WORK INSTRUCTIONS: Without changing a thing, reproduce the entire listing and leave out its pictures.

INPUT DATA:

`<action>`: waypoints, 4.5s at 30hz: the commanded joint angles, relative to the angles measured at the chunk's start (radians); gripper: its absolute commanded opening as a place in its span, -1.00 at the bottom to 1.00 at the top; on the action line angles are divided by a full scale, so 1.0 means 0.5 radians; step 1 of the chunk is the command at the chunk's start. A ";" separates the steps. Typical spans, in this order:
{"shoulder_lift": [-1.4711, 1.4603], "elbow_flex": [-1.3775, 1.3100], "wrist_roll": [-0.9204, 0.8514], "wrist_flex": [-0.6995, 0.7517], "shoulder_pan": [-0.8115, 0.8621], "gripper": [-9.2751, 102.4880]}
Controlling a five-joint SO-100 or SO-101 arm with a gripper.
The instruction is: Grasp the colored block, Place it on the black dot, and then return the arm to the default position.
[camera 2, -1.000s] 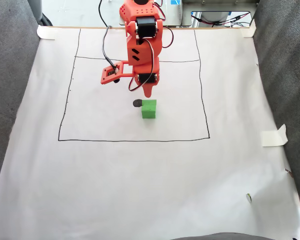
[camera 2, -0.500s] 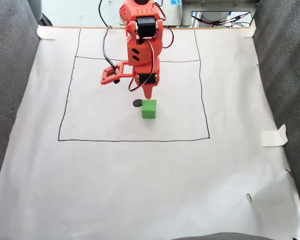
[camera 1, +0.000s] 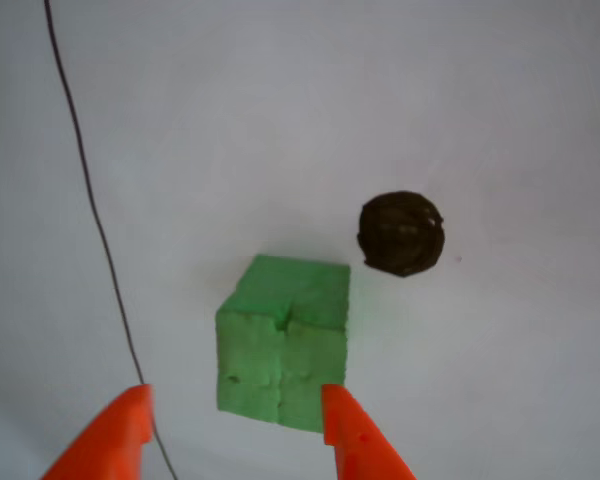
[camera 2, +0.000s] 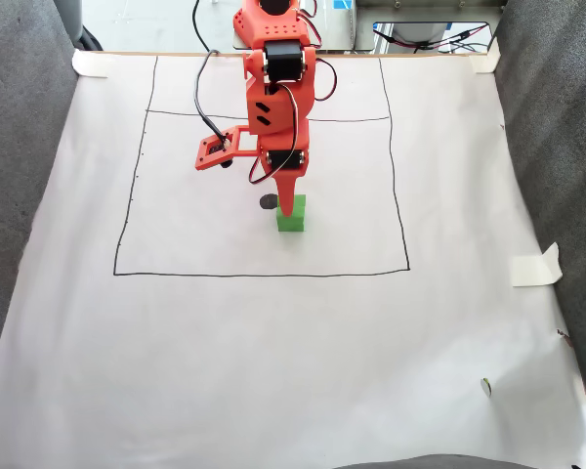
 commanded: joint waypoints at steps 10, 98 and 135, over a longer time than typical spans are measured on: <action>0.040 -0.061 0.006 0.123 0.009 -0.11; 0.114 0.037 0.178 0.298 0.147 -0.84; -0.071 0.040 0.144 0.255 0.224 -0.84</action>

SOLUTION TO THE EXERCISE:
`<action>`: waypoints, 4.5s at 30hz: the commanded joint angles, relative to the angles measured at the chunk's start (radians); gripper: its absolute commanded opening as a place in its span, -1.00 at the bottom to 1.00 at the top; on the action line angles are divided by a full scale, so 1.0 means 0.5 radians; step 1 of the chunk is the command at the chunk's start. A ";" separates the steps. Typical spans, in this order:
{"shoulder_lift": [-1.4711, 1.4603], "elbow_flex": [-1.3775, 1.3100], "wrist_roll": [-0.9204, 0.8514], "wrist_flex": [-0.6995, 0.7517], "shoulder_pan": [-0.8115, 0.8621], "gripper": [-9.2751, 102.4880]}
Controlling a five-joint SO-100 or SO-101 arm with a gripper.
The instruction is: Grasp the colored block, Place it on the black dot, and then return the arm to the default position.
[camera 2, -1.000s] 
[camera 2, -0.500s] 
[camera 1, +0.000s] 
[camera 2, +0.000s] 
 commanded: joint waypoints at steps 10, 98 and 135, over a longer time than typical spans are measured on: <action>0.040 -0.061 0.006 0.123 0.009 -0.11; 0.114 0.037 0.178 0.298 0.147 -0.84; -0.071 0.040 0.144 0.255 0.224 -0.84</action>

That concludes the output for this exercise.